## WORK TASK:
Extract every line below, verbatim.

## INFORMATION SHOWN:
☆ ☆ ☆ ☆ ☆ ☆ ☆

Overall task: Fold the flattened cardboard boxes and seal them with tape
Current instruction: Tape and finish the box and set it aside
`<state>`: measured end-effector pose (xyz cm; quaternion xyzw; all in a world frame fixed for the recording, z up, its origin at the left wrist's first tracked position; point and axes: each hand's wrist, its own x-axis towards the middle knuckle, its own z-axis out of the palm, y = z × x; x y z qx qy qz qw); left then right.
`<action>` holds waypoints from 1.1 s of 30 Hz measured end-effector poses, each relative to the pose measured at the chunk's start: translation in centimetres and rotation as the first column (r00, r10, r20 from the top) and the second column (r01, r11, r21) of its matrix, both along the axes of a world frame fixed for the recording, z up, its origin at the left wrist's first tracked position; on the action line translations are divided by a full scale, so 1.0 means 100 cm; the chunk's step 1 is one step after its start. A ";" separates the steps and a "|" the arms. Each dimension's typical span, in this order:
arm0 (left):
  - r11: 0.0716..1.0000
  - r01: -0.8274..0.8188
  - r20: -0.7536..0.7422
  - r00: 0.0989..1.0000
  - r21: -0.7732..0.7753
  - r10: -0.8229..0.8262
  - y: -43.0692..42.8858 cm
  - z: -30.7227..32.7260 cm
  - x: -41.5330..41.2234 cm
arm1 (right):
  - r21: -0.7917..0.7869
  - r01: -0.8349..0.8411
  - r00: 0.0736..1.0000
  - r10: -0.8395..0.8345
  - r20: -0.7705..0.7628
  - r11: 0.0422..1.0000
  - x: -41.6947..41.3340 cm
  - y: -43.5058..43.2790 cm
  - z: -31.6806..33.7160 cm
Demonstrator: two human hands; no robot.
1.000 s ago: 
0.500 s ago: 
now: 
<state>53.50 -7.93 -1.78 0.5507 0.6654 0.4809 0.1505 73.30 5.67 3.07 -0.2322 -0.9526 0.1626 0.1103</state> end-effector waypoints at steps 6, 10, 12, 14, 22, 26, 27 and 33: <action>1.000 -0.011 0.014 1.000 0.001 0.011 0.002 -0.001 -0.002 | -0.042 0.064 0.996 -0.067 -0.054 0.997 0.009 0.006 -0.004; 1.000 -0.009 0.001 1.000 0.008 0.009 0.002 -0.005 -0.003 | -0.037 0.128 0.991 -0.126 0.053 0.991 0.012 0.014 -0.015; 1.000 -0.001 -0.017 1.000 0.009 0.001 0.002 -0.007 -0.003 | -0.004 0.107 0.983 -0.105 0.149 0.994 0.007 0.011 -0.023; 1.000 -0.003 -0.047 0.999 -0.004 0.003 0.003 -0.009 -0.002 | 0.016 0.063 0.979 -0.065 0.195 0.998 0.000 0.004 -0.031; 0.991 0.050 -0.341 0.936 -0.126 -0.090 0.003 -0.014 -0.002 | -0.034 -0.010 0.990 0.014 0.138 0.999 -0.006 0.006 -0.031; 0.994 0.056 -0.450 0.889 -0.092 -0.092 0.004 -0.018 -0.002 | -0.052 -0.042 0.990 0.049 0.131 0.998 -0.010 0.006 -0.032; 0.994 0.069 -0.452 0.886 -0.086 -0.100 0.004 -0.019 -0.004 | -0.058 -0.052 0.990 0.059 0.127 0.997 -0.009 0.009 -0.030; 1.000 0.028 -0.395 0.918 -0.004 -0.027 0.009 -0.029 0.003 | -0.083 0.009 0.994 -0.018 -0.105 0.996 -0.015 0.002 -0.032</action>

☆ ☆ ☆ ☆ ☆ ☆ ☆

## RESULT:
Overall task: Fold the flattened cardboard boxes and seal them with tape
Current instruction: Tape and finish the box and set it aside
`<state>`: measured end-effector pose (xyz cm; quaternion xyzw; all in a world frame fixed for the recording, z up, its origin at the left wrist's first tracked position; point and axes: each hand's wrist, its own x-axis towards the middle knuckle, its own z-axis out of the palm, y = z × x; x y z qx qy qz qw); left then right.
`<action>` holds waypoints from 1.1 s of 30 Hz measured end-effector poses, each relative to the pose measured at the chunk's start: translation in centimetres and rotation as the first column (r00, r10, r20 from the top) and the second column (r01, r11, r21) of its matrix, both along the axes of a world frame fixed for the recording, z up, its origin at the left wrist's first tracked position; on the action line translations are divided by a full scale, so 1.0 means 100 cm; the chunk's step 1 is one step after its start. A ";" separates the steps and a "|" the arms. Each dimension's typical span, in this order:
arm0 (left):
  - r11: 0.0716..1.0000
  - r01: -0.8274..0.8188
  - r20: -0.7536..0.7422
  - r00: 0.0989..1.0000
  - r21: -0.7732..0.7753
  - r10: -0.8229..0.8262
  - y: -43.0692..42.8858 cm
  - z: -30.7227..32.7260 cm
  - x: -41.5330..41.2234 cm
arm1 (right):
  - r21: -0.7917..0.7869
  - r01: -0.8349..0.8411
  - r00: 0.0736..1.0000
  - r10: -0.8395..0.8345
  - r20: -0.7705..0.7628
  - r11: 0.0422..1.0000
  - x: -41.6947..41.3340 cm
  - y: -43.5058..43.2790 cm
  - z: -31.6806..33.7160 cm
Demonstrator: two human hands; no robot.
1.000 s ago: 
0.500 s ago: 
now: 
<state>53.50 -7.93 -1.78 0.5507 0.6654 0.4809 0.1505 73.30 5.67 3.07 -0.2322 -0.9526 0.1626 0.1103</state> end-effector waypoints at steps 6, 10, 12, 14, 22, 26, 27 and 33: <action>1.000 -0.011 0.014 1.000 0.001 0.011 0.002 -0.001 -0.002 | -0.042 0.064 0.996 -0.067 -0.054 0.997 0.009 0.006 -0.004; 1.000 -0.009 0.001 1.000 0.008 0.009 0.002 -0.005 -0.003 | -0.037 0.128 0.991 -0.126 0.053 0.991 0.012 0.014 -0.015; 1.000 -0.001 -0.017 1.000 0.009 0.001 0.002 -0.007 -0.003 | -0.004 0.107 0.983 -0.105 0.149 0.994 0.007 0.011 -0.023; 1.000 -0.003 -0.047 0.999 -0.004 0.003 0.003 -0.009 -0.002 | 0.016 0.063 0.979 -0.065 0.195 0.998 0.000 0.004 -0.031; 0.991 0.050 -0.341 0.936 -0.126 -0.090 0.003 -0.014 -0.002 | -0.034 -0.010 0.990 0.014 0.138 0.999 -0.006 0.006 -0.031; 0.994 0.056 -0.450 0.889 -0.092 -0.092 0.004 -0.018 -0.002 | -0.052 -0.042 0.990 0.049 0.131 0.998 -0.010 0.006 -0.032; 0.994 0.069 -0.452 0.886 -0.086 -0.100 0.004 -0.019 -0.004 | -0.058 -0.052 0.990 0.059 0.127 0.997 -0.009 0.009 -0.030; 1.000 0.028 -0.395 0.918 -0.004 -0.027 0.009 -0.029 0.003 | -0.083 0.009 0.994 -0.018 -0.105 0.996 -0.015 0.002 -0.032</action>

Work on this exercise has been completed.